ROME — Pope Francis received Indian Prime Minister Narendra Modi in the Vatican on Saturday, the first encounter between the two leaders.

The extremely succinct communiqué from the Holy See Press Office noted that during “a brief conversation, the cordial relations between the Holy See and India were discussed.”

Modi is known as a hardliner of India’s ruling Bharatiya Janata Party (BJP), which is closely tied to the Rashtriya Swayamsevak Sangh (RSS), a Hindu nationalist group.

Since the BJP’s rise to power in 2014, Christians and other religious minorities have complained of increased violence, harassment, and discrimination carried out with impunity.

Last July, the Evangelical Fellowship of India (EFI), a Christian watchdog group, published its semiannual report, in which it chronicled 145 recorded incidents of anti-Christian persecution in India during the first half of 2021. This included the murder of pastors, attacks on Christian churches, physical violence, threats, and religiously motivated harassment and discrimination.
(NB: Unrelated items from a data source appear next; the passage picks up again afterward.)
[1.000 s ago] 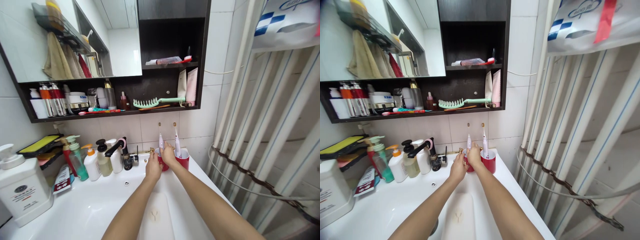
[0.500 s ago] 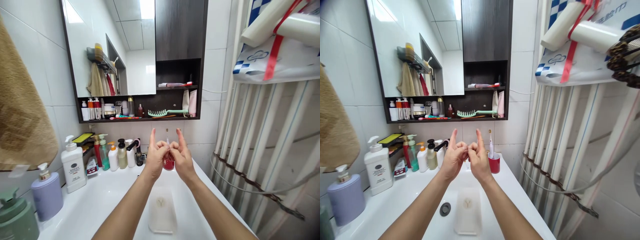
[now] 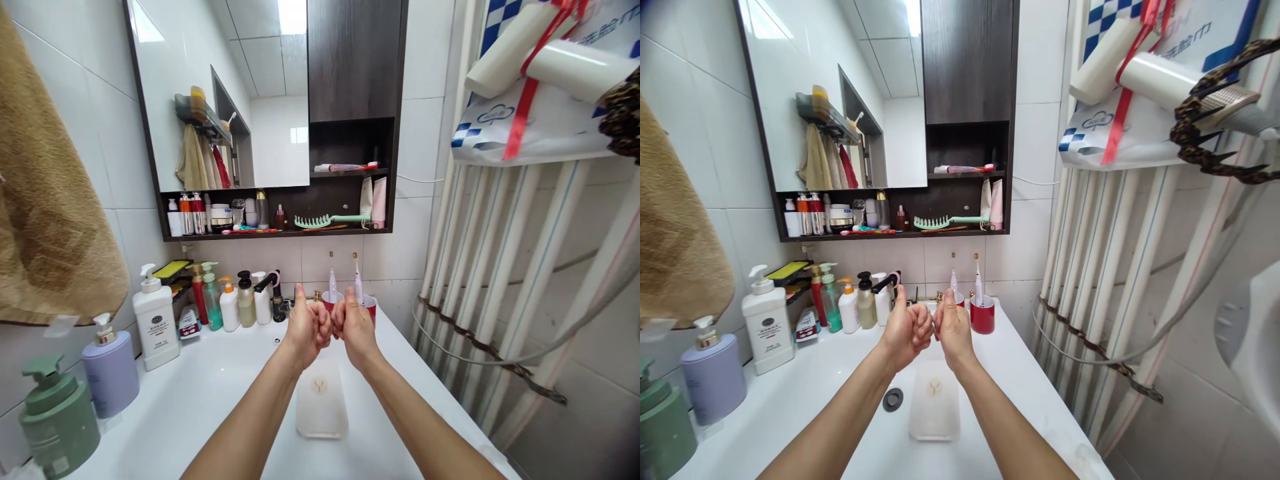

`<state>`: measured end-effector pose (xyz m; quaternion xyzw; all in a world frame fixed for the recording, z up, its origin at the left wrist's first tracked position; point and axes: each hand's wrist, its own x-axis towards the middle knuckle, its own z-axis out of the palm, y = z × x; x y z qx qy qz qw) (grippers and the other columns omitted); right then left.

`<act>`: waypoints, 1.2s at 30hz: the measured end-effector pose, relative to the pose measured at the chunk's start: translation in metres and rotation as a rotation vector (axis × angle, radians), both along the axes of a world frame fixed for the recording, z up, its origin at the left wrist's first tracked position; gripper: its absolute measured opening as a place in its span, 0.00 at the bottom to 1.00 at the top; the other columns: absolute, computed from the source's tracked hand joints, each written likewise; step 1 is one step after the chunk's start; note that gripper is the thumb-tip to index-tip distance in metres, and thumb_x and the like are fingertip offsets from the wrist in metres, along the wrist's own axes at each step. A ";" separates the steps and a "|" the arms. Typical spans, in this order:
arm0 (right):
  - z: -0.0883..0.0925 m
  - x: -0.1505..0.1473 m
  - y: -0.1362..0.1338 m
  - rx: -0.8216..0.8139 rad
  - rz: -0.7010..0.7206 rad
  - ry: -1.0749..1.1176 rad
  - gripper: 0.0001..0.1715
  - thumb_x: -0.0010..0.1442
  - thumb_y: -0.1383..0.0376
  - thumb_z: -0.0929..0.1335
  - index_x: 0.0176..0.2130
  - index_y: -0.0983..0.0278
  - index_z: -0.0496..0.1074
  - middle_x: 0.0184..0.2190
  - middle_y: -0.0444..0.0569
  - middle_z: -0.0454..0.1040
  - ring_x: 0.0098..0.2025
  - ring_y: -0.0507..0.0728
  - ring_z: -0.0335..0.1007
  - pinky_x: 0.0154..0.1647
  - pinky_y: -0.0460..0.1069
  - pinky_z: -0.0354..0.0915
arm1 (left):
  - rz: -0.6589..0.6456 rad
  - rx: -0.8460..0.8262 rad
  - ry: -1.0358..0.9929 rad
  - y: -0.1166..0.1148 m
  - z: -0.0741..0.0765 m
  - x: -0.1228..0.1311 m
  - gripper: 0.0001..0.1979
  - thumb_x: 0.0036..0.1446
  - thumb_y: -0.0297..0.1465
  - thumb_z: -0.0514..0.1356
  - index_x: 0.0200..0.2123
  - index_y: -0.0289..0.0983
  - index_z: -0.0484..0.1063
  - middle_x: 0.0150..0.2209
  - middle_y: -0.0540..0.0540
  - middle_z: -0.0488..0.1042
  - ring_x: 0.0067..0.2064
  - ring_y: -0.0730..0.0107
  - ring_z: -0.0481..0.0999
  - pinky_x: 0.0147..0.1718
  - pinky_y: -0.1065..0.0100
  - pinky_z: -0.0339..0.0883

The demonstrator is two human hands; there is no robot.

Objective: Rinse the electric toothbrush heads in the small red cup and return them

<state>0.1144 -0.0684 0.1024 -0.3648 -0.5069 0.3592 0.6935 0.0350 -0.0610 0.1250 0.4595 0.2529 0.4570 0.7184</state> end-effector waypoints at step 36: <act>-0.123 0.027 -0.008 -0.247 -0.248 -0.938 0.05 0.41 0.69 0.61 0.23 0.65 0.65 0.45 0.52 0.55 0.46 0.58 0.54 0.41 0.49 0.52 | 0.443 0.349 0.611 0.047 -0.121 0.021 0.09 0.35 0.28 0.55 0.26 0.35 0.65 0.24 0.48 0.68 0.29 0.71 0.65 0.31 0.70 0.56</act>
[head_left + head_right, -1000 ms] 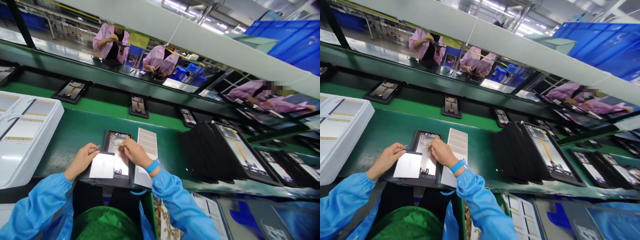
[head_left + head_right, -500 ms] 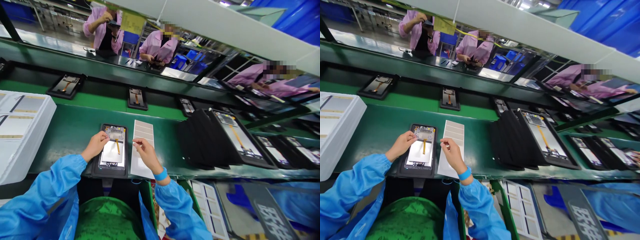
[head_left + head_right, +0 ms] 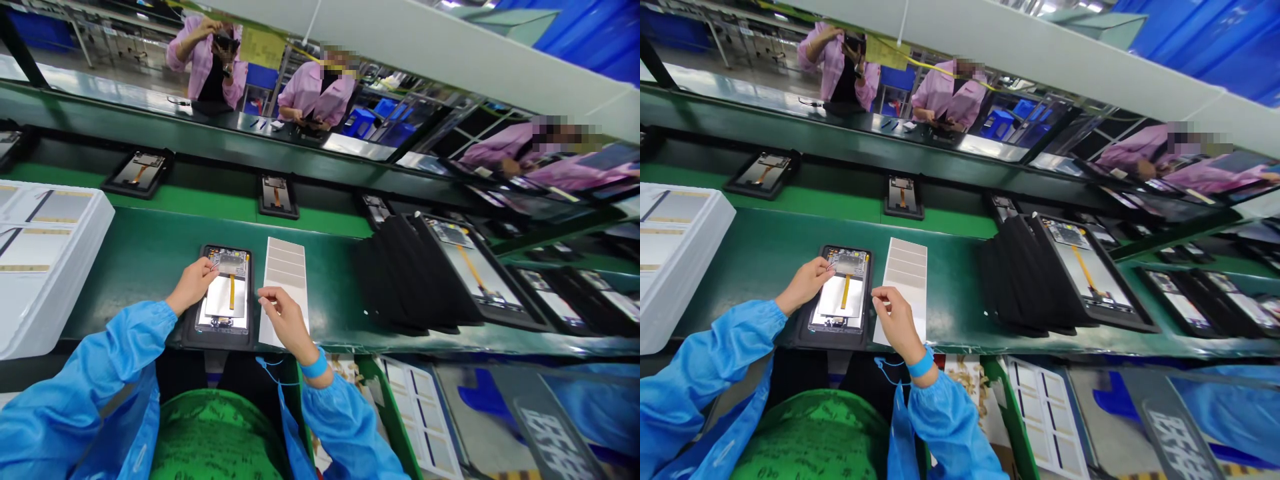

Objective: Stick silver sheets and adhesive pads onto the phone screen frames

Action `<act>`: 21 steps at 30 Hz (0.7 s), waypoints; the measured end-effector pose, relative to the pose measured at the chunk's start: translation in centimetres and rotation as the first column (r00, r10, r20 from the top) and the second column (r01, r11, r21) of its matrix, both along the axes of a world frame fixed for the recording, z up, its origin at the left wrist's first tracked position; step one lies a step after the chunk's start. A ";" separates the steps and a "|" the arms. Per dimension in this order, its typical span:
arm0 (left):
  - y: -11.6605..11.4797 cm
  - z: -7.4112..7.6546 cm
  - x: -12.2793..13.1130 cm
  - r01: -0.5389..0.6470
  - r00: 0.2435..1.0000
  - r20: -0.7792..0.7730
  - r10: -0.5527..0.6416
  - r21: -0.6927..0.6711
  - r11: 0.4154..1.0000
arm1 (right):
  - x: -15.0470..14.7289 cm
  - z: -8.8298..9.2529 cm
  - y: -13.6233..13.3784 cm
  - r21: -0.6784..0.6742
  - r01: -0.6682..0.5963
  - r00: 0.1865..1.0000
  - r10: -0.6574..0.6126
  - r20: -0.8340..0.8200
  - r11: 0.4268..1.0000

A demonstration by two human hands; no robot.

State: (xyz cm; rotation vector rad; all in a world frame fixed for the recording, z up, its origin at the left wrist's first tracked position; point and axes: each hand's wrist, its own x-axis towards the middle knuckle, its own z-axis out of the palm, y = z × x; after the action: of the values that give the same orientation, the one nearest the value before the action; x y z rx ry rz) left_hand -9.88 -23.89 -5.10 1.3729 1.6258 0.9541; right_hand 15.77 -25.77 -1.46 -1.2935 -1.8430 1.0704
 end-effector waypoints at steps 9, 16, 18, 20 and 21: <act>0.2 -0.1 0.1 0.005 0.999 -0.048 -0.005 0.009 1.000 | -1.6 -0.3 -0.6 0.220 -0.241 0.960 0.199 0.196 0.945; 0.4 -0.2 -0.1 0.046 0.987 -0.155 -0.042 0.021 0.999 | -2.4 -1.0 -0.9 0.253 -0.394 0.877 0.280 0.390 0.884; 0.5 0.2 -0.2 0.071 0.977 -0.205 -0.063 0.031 0.997 | -2.6 -1.0 -1.0 0.266 -0.407 0.860 0.268 0.434 0.874; 0.6 0.7 -0.4 0.082 0.964 -0.256 -0.066 0.053 0.995 | -2.9 -1.0 -1.2 0.281 -0.425 0.839 0.258 0.479 0.861; 0.6 1.0 -0.4 0.084 0.955 -0.290 -0.060 0.072 0.994 | -3.0 -1.0 -1.2 0.291 -0.432 0.829 0.249 0.501 0.854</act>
State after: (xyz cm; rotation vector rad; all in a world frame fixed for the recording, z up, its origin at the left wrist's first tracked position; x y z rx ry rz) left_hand -10.31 -23.30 -4.07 1.6802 1.7494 0.8163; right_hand 12.77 -27.01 -2.47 -1.0327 -2.5660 0.5302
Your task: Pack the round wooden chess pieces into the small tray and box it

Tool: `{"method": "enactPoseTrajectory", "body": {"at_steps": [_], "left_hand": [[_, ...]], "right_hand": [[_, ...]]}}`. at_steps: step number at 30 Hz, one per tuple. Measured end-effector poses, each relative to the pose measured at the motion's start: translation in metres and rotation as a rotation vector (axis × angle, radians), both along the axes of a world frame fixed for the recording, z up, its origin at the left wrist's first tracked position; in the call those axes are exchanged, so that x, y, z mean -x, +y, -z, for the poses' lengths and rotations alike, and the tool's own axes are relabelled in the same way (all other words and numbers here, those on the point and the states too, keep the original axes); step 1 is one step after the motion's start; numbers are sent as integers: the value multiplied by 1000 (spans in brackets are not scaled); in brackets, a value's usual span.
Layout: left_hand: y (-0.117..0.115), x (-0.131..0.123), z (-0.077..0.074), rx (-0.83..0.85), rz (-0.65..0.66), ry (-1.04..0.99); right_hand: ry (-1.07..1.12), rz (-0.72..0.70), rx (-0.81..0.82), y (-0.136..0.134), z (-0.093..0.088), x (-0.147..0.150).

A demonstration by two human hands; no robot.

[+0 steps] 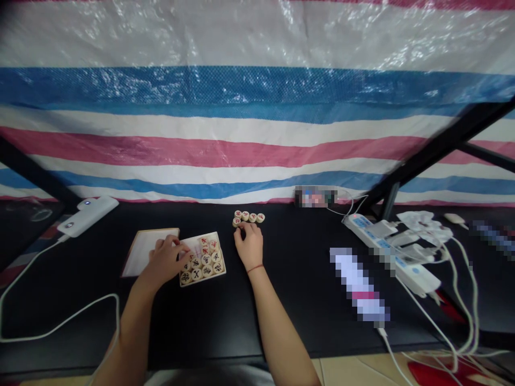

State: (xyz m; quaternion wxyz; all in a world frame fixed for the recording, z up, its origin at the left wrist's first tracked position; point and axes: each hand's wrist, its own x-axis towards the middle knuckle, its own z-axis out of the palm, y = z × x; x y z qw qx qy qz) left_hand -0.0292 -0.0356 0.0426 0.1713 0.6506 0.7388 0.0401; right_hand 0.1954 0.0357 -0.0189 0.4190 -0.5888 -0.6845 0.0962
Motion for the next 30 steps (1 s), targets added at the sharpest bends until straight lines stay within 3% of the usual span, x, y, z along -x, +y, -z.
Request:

The widespread anti-Christian violence in India stems from “an environment of targeted hate” aggravated by a “sense of impunity generated in India’s administrative apparatus,” the group asserted.

According to the report, the “most alarming development” has been the expansion of anti-conversion laws, known euphemistically as Freedom of Religion Acts. These laws “ostensibly punish forced or fraudulent religious conversions,” the report said. “But in practice, they are used to criminalise all conversions, especially in non-urban settings.”

Christians in India are increasingly the victims of “myths” and “false narratives” propagated by Hindu nationalist organizations such as RSS and Vishva Hindu Parishad (VHP), the report noted.

“The Christians are now in a state of shock and fear,” said the EFI. “Despite their best efforts to seek police intervention, no help has arrived.”

A Christian nun holds a crucifix during a Good Friday procession in Hyderabad, India, Friday, March 30, 2018. Christians all over the world attend mock crucifixions and passion plays that mark the day Jesus was crucified, known to Christians as Good Friday. (AP Photo/Mahesh Kumar A.)

A Christian nun holds a crucifix during a Good Friday procession in Hyderabad, India (AP Photo/Mahesh Kumar A.).

The primary driver of anti-Christian persecution in India is Hindu nationalism, closely tied to the idea that to be a “real” Indian, you must be a Hindu. In its annual World Watch List of nations where it is most difficult to be a Christian, Open Doors placed India at number ten in 2021, whereas less than a decade ago, India was ranked number 31.

According to Open Doors, India’s Christians have encountered growing hostility every year since Modi came to power as prime minister in 2014.